Rare arrest in Mexico journalist killings

Miroslava Breach, 54, was among at least 11 journalists killed in Mexico this year, and more than 100 who have lost their lives since 2000

In this May 16, 2017 photo, a woman places a candle in front of pictures of murdered journalists Miroslava Breach and Javier Valdez during a demonstration against the killing of journalists outside the interior ministry in Mexico City. Rebecca Blackwell / AP
In this May 16, 2017 photo, a woman places a candle in front of pictures of murdered journalists Miroslava Breach and Javier Valdez during a demonstration against the killing of journalists outside the interior ministry in Mexico City. Rebecca Blackwell / AP

Mexican authorities on Monday said they arrested the person behind the murder of a journalist who wrote about the country's drug war, one of the few such media killings to be solved.

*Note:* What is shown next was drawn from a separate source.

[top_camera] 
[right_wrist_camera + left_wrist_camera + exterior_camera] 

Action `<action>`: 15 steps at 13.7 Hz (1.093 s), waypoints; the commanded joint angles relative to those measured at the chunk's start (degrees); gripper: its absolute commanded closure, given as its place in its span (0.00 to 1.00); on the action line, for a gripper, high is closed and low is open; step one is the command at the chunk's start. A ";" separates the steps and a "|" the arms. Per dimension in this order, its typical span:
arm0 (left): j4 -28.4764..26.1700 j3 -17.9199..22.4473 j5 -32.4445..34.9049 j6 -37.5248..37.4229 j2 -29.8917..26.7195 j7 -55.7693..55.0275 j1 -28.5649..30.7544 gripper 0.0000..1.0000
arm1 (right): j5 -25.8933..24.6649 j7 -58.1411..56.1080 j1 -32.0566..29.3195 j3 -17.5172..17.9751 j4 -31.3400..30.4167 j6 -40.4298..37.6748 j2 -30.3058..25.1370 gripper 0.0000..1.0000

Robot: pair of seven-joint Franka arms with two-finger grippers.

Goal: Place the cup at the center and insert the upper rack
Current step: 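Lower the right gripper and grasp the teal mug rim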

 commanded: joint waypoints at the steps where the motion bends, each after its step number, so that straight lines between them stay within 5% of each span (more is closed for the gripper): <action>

Miroslava Breach, 54, was among at least 11 journalists killed in Mexico this year, and more than 100 who have lost their lives since 2000.

Ninety per cent of those cases remain unsolved.

But authorities on Monday detained Juan Carlos Moreno Ochoa, the "intellectual author" of Breach's killing, said Javier Corral, governor of the northern state of Chihuahua, where Breach was murdered in March.

The state's attorney general, Cesar Augusto Peniche, told the Reforma newspaper that the man arrested is allegedly a member of the "Los Salazar" criminal organisation.

Another man, Ramon Zavala, wanted for allegedly being the gunman who actually shot Breach, was himself killed on Friday by unidentified assailants.

Read more: Sixty-five journalists and media workers killed globally this year, RSF says

Breach, a veteran crime and politics reporter for the newspapers La Jornada and Norte de Juarez, was found dead inside her car with gunshot wounds to the head on March 23 in Chihuahua.

One of her last stories was on a war between two rival capos in the Juarez drug cartel.

After Syria, Mexico is the world's most dangerous country for journalists, according to the Reporters Without Borders (RSF) watchdog.